Note that although I will refer to most examples in terms of students, submissions and universities, you can substitute in a wide range of domains. Copied texts in a library, finding cross-quotations, finding duplicate entries in financial market systems, the list is nearly endless.
Next, a couple of useful terms: If one person copies another without that person knowing, we call that plagiarism. If two or more people copy one another intentionally, we call that collusion. For our purposes, these are the same thing. Why? It would be tremendously difficult, if not impossible, to infer the intentions of any entries marked as potential duplicates. Because of this and other possible failings in the system, it is never for the system to act as a final decision maker in whether or not people are cheating; it merely serves as an ordering system for someone else to make a decision. We will, therefore, use the terms “plagiarism” and “collusion” in interchangeably.
It’s worth reiterating that plagiarism detection systems are just ordering systems: they take in a bunch of entries, find groups of similar entries (normally simple pairs of entries), and order those groups by the similarity found within. A user would then look at the produced ordering and decide whether these entries really are similar. There’s nothing unusual about that, when you think about it. Google is doing something pretty similar: it takes a bunch of web pages and a query, groups them on key attributes (words, meta-data, rankings), and orders the pages by how similar they are to the query. A user would then look at the produced ordering and decide which entries best matched the query. You’ve done this a million times yourself, you know it mostly works.
You also know that, heck, sometimes it doesn’t; you can’t make decisions on the ordering with absolute certainty. In this way, plagiarism detection, search engines and other natural language problems are, at the time of writing, incomplete. While we don’t have the natural language problem nailed, we have to accept that they sometimes produce errors. In the case of plagiarism detection systems, those errors could lead to someone being kicked out of university if the risks are not understood. Again, these systems are just for ordering: not absolute decision making.
Another point worth noting is that plagiarism detection systems generally deal with intra corpus search. That is, we know and have absolutely every entry in the set: they all come from submissions for a set exercise with a set deadline. After the deadline, the set is fixed in size, it will never grow, and it is almost always relatively small in size (a few hundred or thousand entries). Compare with web search where the corpus of documents is continually increasing and has billions of entries. So we’re comparing the entries in a fixed size set of documents, and not against a wider set. It is possible to compare against a much larger set like, say, the internet to find people copying from there, but it’s beyond the scope of much of the series as it is a much more difficult problem.
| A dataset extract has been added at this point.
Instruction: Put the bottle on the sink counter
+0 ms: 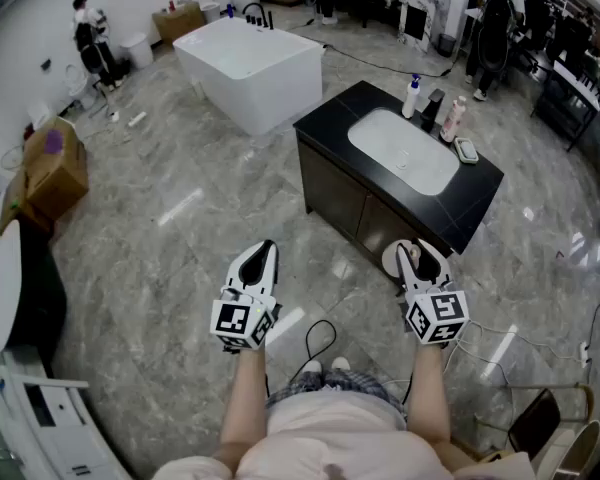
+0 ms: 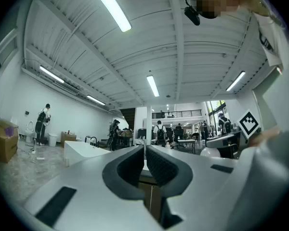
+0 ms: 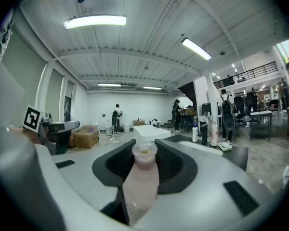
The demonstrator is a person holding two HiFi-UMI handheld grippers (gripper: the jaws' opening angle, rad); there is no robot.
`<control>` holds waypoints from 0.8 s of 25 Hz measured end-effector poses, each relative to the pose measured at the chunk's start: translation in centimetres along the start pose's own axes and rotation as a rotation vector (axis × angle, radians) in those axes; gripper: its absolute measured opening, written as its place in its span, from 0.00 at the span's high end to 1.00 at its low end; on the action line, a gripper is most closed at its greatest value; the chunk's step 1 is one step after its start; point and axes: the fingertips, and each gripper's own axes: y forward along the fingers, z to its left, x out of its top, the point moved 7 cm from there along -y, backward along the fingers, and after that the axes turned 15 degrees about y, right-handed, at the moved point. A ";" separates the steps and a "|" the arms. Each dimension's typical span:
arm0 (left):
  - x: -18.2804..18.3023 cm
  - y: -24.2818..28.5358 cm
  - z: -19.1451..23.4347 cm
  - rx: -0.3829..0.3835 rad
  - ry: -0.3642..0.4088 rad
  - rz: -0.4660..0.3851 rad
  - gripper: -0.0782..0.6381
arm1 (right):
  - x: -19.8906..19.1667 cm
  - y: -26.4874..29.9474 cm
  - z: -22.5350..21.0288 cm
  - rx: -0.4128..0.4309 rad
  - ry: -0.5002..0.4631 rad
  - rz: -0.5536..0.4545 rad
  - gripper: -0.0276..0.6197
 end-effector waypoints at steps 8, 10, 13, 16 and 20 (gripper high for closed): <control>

We’re nearly down with this introduction, I hope by the time that I end this series, you will have a much better feel for how plagiarism detection works, how natural language problems can be solved, and what the trade-offs can by through-out.
Finally, I highly recommend that you read Tim Bray’s excellent On Search series. While reading the whole thing will do you no harm, if you’re lacking time I would read the sections on Precision and Recall and Stop Words as they hint at areas that need to be understood for most of this series.